Ab initio calculation of the effective Coulomb interactions in MX2 (M=Ti,V,Cr,Mn,Fe,Co,Ni;X=S,Se,Te) : Intrinsic magnetic ordering and Mott phase

Abstract

Correlated phenomena such as magnetism and the Mott phase are a very controversial issues in two-dimensional transition metal dichalcogenides (TMDCs). Intending to find the value of the correlation strength and understanding the origin of ferromagnetic order in TMDCs, we first identify relevant, low-energy degrees of freedom on both octahedral $1T$ and trigonal prismatic $2H$ structures in $3d\text{\ensuremath{-}}M{X}_{2}$ ($M=\mathrm{Ti},\mathrm{V},\mathrm{Cr},\mathrm{Mn},\mathrm{Fe},\mathrm{Co},\mathrm{Ni};X=\mathrm{S},\mathrm{Se},\mathrm{Te}$) and then determine the strength of the effective Coulomb interactions between localized $d$ electrons from the first principles using the constrained random-phase approximation. The on-site Coulomb interaction values lie in the range $1.4--3.7\phantom{\rule{0.16em}{0ex}}\mathrm{eV} (1.1--3.6\phantom{\rule{0.16em}{0ex}}\mathrm{eV})$ for the $1T$ structure ($2H$ structure) and depend on the ground-state electronic structure, $d$-electron number, and correlated subspace.

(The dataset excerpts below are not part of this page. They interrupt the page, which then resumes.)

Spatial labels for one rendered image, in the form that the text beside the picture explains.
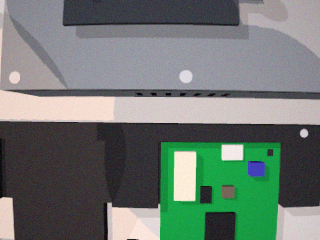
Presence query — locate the green circuit board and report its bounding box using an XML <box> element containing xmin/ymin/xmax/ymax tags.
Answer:
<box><xmin>160</xmin><ymin>142</ymin><xmax>280</xmax><ymax>240</ymax></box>

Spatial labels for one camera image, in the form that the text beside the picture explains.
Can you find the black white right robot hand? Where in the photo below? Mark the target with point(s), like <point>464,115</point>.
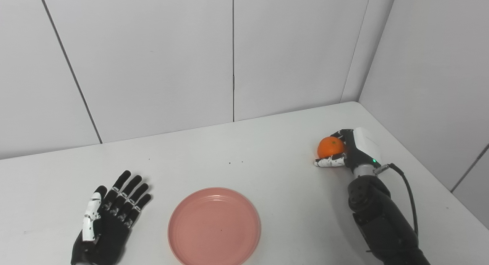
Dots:
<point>361,150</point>

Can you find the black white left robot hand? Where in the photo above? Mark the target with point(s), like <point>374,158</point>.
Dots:
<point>110,230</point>

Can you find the orange fruit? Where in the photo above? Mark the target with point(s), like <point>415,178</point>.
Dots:
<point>331,147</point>

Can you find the pink round plate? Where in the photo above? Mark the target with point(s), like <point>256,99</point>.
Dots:
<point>214,226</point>

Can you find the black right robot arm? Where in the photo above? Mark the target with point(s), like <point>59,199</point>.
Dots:
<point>378,219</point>

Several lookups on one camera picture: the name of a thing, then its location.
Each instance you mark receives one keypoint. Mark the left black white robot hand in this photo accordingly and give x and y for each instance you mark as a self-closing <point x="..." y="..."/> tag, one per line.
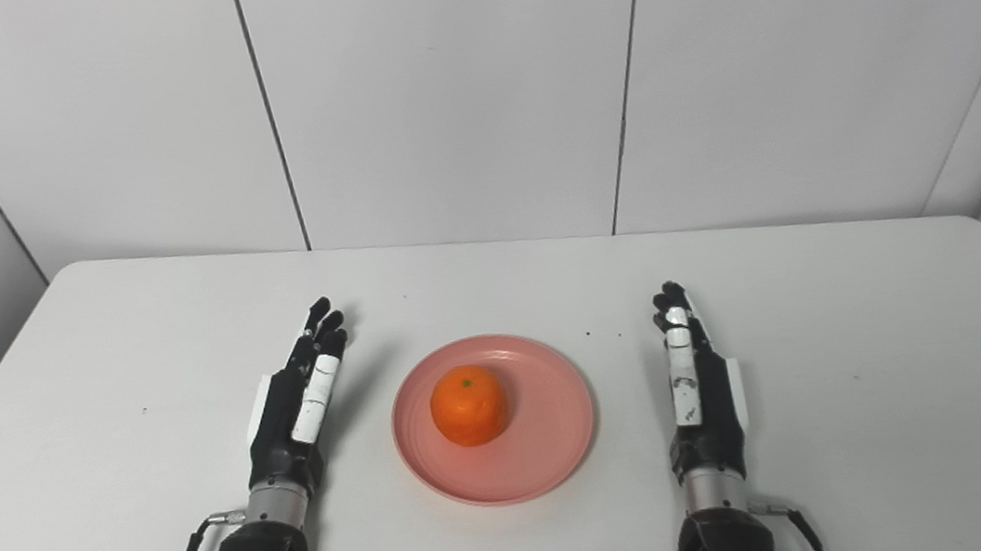
<point x="280" y="432"/>

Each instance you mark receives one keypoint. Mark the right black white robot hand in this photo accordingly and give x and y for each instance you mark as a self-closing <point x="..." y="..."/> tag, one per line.
<point x="710" y="426"/>

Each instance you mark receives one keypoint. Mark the pink round plate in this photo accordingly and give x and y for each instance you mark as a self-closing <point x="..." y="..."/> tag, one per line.
<point x="548" y="437"/>

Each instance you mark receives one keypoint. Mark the orange fruit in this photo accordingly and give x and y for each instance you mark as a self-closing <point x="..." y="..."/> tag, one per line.
<point x="469" y="406"/>

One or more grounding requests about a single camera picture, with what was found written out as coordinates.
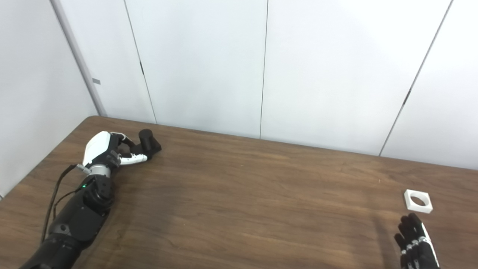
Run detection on white and black right hand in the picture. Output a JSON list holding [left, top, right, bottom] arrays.
[[394, 213, 441, 269]]

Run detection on black peg with square base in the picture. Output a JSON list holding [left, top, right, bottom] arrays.
[[129, 129, 162, 155]]

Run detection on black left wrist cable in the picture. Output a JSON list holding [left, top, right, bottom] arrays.
[[40, 164, 81, 243]]

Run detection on white and black left hand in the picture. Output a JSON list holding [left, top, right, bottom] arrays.
[[81, 131, 149, 168]]

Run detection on white square piece with hole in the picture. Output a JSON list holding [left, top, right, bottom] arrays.
[[403, 189, 434, 214]]

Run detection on grey wall corner post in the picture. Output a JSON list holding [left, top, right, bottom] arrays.
[[50, 0, 108, 117]]

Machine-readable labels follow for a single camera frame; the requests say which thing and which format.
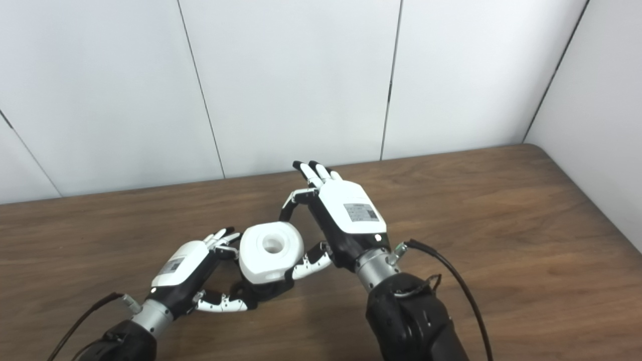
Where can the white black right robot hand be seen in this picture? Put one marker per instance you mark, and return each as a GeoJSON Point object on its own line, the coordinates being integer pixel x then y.
{"type": "Point", "coordinates": [348, 220]}

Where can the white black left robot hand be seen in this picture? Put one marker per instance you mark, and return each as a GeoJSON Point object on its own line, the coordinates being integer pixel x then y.
{"type": "Point", "coordinates": [183, 273]}

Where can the round white plastic piece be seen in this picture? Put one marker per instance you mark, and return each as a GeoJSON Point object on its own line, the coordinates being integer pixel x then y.
{"type": "Point", "coordinates": [271, 250]}

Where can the black plastic holder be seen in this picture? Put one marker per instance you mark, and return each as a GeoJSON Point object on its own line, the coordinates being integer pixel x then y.
{"type": "Point", "coordinates": [268, 291]}

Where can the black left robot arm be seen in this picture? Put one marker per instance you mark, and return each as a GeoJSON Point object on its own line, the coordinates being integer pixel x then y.
{"type": "Point", "coordinates": [130, 336]}

For most of the $3d$-TMDCs, we obtain $1<U/{W}_{b}<2$ (the bandwidth ${W}_{b}$), which turn out to be larger than the corresponding values in elementary transition metals. Based on the calculated $U$ and exchange $J$ interaction, we check the condition to be fulfilled for the formation of the ferromagnetic order by the Stoner criterion. The results indicate that experimentally observed $\mathrm{Mn}{X}_{2}$ ($X=\text{S}$, Se) and $\mathrm{V}{X}_{2}$ ($X=\text{S}$, Se) have an intrinsic ferromagnetic behavior in pristine form, although V-based materials are close in vicinity to the critical point separating the ferromagnetic from the paramagnetic phase.